If recession risks continue to weigh on sentiment and more investors come to the realisation that the oil sanctions have only had a modest impact on global supply, the latest downside correction could go a lot deeper.
Is there more downside on the way?
WTI futures are hovering around the 38.2% Fibonacci retracement of the December-March uptrend at the moment. Another tumble would see the $100 a barrel mark being breached and the price would then test the defensive barrier formed by the 200-day moving average and the longer-term ascending trendline. If this support is broken too, the bullish structure would be eroded and the outlook would almost certainly turn neutral.
But oil has made a comeback before when it’s violated trend lines. The current upward stretch took off from the lows reached after the price fell beneath below the long-term uptrend line in late November. In the event of a rebound, the price is likely to stumble near $110 where the 50-day moving average is converging with the medium-term ascending line. Successfully overcoming this resistance would clear the path towards the June top of $123.68 and reinforce the positive outlook.

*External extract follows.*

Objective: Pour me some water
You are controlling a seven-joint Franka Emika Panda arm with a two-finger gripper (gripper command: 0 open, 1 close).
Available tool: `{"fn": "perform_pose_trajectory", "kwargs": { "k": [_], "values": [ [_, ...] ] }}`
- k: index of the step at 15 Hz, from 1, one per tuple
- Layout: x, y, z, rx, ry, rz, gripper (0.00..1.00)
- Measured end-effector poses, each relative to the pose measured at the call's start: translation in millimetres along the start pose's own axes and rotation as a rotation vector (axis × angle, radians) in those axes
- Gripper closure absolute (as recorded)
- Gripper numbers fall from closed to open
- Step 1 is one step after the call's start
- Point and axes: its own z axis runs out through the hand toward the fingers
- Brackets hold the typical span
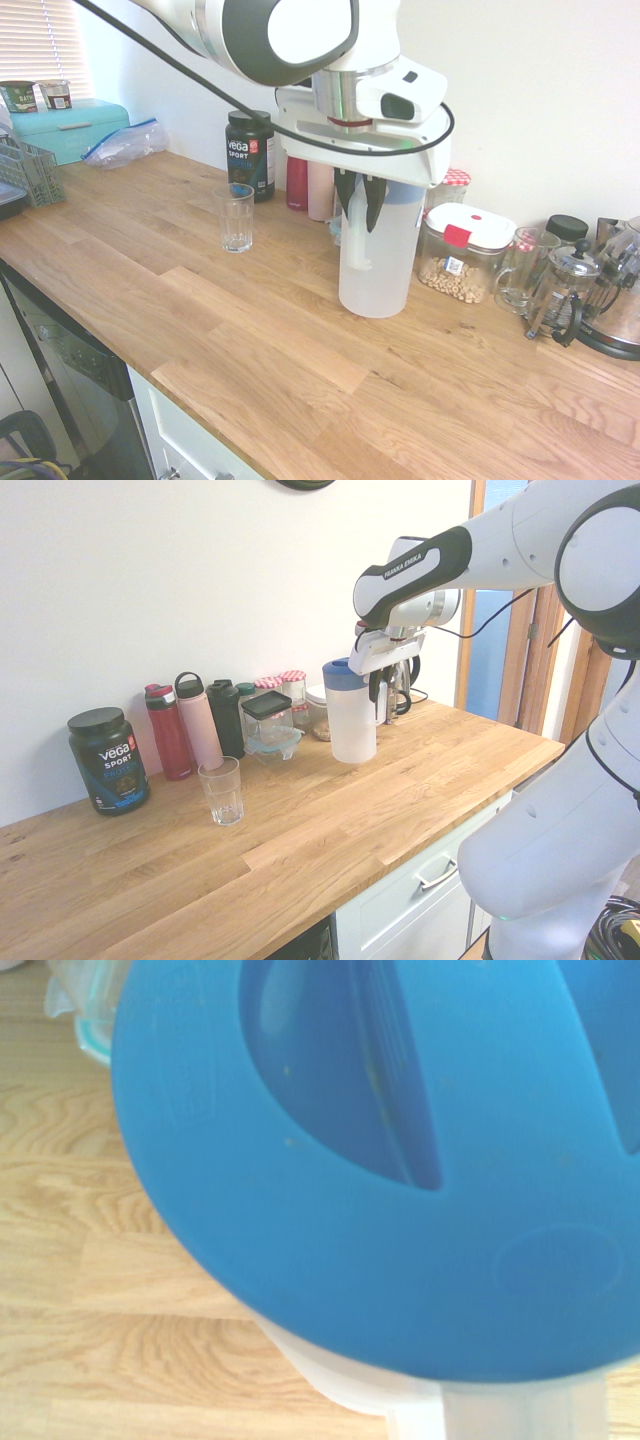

Recession worries vs supply constraints
There are several factors that could shift the oil narrative back to being about supply tightness. The White House is piling pressure on US producers to do more to boost output and President Joe Biden will be travelling to Saudi Arabia next month to convince his counterpart to do the same. If these efforts prove to be in vain, and moreover, fears of a recession do not materialize, the prospect for oil would be very bullish.
But as things stand, the negative risks are slightly greater. Slowly but surely, global oil production is returning to pre-pandemic levels, even with the sanctions on Russia and the absence of an Iranian nuclear deal, and near-term demand is being disrupted by China’s zero-Covid policy as well as the travel chaos in the airline industry due to staff shortages.
It’s worth pointing out that the situation in Ukraine remains highly volatile and a fresh crisis could easily trigger another jump in energy prices. But unless recession jitters start to recede over the coming weeks or months, it will be difficult for oil prices to hold onto their post-Covid upward trajectory and the chances of a new consolidative phase would increase.